● **Task directions**: Repeat what the lines below say, word for word, and skip every image.

● **Information shown**:

==============================

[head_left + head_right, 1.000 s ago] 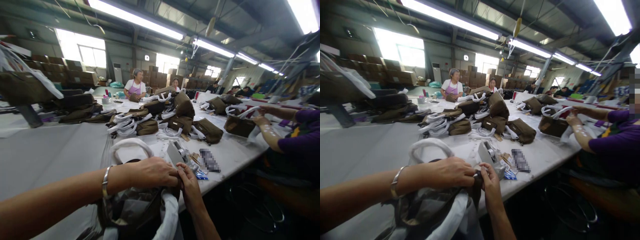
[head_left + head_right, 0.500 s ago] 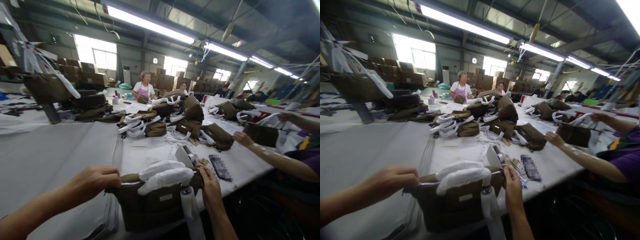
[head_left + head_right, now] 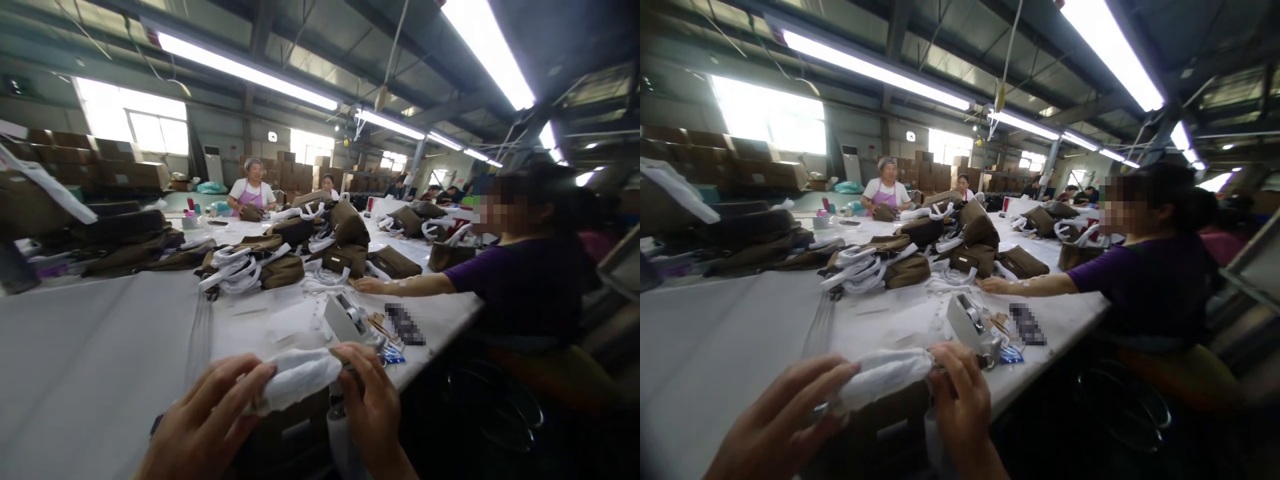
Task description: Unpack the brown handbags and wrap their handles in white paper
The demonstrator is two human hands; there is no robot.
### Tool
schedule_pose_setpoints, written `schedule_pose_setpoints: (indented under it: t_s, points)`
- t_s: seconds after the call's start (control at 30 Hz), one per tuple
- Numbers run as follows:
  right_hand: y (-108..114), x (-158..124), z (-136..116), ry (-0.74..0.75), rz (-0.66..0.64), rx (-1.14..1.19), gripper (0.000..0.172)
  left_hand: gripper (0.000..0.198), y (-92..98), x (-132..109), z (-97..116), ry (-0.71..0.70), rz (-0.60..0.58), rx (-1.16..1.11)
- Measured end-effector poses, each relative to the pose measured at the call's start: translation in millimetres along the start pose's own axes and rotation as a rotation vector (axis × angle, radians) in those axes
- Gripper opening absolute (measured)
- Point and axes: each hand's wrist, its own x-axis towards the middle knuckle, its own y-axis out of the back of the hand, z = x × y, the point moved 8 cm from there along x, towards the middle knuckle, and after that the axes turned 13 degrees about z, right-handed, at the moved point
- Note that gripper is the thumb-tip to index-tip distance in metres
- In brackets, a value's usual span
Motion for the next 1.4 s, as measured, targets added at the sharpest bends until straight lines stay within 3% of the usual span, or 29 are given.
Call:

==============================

● **Reply to the exercise**:
[head_left + head_right, 1.000 s ago] 
[head_left + head_right, 0.500 s ago] 
[head_left + head_right, now] 
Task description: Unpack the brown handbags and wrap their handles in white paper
The demonstrator is two human hands; there is no robot.
### Tool
schedule_pose_setpoints, written `schedule_pose_setpoints: (indented under it: t_s, points)`
- t_s: seconds after the call's start (control at 30 Hz), one per tuple
- Numbers run as follows:
  right_hand: y (-108..114), x (-158..124), z (-136..116), ry (-0.74..0.75), rz (-0.66..0.64), rx (-1.14..1.19), gripper (0.000..0.172)
  left_hand: gripper (0.000..0.198), y (-92..98), x (-132..109), z (-97..116), ry (-0.71..0.70), rz (-0.60..0.58), rx (-1.16..1.11)
- Measured end-effector poses, each relative to the pose measured at the call's start: translation in millimetres along the start pose's own axes and rotation as a rotation vector (axis × angle, radians) in those axes
- Gripper opening absolute (measured)
- Point and axes: each hand's wrist, its own x-axis towards the middle knuckle, its own y-axis out of the back of the hand, z = x × y, the point moved 8 cm from there along x, towards the middle knuckle, and after that the axes turned 13 degrees about z, right-handed, at the moved point
- Note that gripper is the thumb-tip to index-tip distance in metres
- In brackets, a value's usual span
Motion for the next 1.4 s, as measured, targets added at the sharpest bends until straight lines stay within 3% of the usual span, or 29 are given.
Call:

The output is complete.